▶ [WHAT THE TASK ASKS] Where the records hold the string "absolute", show the whole line it sits on.

▶ [EXERCISE DATA]
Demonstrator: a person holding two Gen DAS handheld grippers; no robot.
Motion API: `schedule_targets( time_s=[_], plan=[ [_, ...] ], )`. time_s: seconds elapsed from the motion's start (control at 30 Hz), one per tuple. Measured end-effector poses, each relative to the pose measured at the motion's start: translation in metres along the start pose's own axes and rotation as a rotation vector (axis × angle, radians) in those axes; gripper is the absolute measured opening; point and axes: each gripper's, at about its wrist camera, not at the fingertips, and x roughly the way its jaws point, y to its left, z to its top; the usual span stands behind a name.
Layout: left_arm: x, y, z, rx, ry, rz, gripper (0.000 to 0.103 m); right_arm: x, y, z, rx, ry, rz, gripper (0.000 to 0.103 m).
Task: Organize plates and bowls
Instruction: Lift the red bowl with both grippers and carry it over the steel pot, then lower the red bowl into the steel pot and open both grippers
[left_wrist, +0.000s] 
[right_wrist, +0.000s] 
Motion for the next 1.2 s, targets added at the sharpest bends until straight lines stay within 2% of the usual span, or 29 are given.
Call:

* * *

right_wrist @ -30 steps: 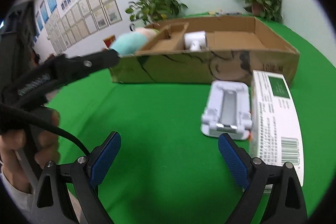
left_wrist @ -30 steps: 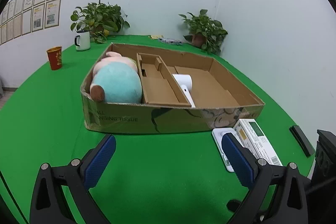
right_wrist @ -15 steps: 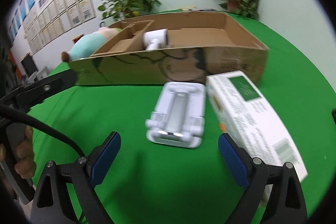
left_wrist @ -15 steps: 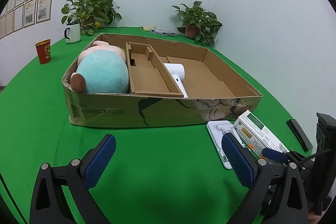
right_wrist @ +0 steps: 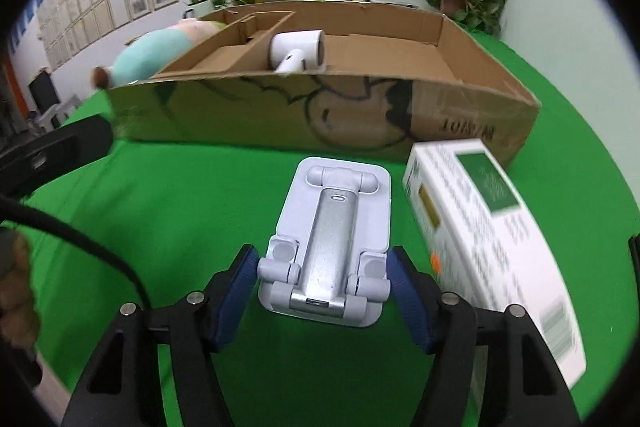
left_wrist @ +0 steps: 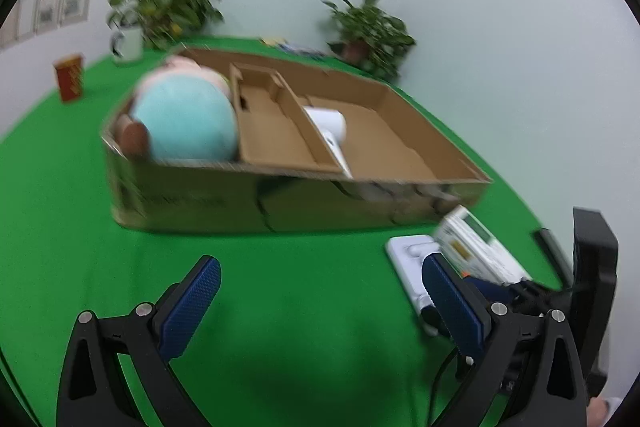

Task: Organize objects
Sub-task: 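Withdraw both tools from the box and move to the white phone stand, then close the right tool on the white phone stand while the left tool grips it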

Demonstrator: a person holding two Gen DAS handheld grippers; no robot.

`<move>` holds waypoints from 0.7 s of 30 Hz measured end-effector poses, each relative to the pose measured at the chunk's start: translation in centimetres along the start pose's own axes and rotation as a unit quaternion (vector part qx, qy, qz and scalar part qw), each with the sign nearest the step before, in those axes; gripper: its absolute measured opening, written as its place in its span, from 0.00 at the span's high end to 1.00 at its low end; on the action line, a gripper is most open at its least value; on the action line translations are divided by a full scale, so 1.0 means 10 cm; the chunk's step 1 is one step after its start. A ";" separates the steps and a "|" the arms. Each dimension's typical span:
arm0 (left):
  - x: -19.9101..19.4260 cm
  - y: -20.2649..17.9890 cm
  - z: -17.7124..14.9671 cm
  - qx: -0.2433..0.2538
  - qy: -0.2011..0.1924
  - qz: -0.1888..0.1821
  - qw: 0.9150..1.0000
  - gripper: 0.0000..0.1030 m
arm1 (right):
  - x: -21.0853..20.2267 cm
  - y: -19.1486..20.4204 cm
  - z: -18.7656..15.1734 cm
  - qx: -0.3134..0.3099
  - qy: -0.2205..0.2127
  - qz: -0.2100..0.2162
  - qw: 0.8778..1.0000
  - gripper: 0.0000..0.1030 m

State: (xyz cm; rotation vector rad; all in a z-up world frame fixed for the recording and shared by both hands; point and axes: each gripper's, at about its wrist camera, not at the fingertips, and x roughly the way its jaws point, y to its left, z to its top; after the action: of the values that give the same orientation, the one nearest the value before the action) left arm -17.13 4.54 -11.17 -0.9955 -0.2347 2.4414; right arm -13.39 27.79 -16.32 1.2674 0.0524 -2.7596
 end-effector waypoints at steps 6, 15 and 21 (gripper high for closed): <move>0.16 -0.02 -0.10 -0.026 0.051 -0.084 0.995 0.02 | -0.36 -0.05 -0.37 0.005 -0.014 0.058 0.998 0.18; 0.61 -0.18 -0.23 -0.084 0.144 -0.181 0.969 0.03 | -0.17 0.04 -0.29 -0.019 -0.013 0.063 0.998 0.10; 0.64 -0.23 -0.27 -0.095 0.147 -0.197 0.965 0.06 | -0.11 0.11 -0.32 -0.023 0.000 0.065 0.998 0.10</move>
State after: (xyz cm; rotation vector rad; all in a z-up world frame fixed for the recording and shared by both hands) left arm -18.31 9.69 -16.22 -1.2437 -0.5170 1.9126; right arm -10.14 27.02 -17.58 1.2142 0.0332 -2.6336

▶ [RESPONSE AREA]
Motion API: `schedule_targets( time_s=[_], plan=[ [_, ...] ], )`. time_s: seconds elapsed from the motion's start (control at 30 Hz), one per tuple. Measured end-effector poses, each relative to the pose measured at the motion's start: translation in metres along the start pose's own axes and rotation as a rotation vector (axis × angle, radians) in those axes; gripper is the absolute measured opening; point and axes: each gripper's, at about its wrist camera, not at the fingertips, and x roughly the way its jaws point, y to its left, z to its top; the usual span stands behind a name.
`<move>` holds waypoints from 0.7 s of 30 Hz measured end-effector poses, each relative to the pose measured at the chunk's start: translation in centimetres along the start pose's own axes and rotation as a unit quaternion (vector part qx, qy, qz and scalar part qw), each with the sign nearest the step before, in those axes; gripper: its absolute measured opening, written as its place in its span, from 0.00 at the span's high end to 1.00 at its low end; on the action line, a gripper is most open at its least value; on the action line translations are divided by a full scale, so 1.0 means 10 cm; the chunk's step 1 is one step after its start. A ";" separates the steps and a "|" the arms. Each dimension's typical span:

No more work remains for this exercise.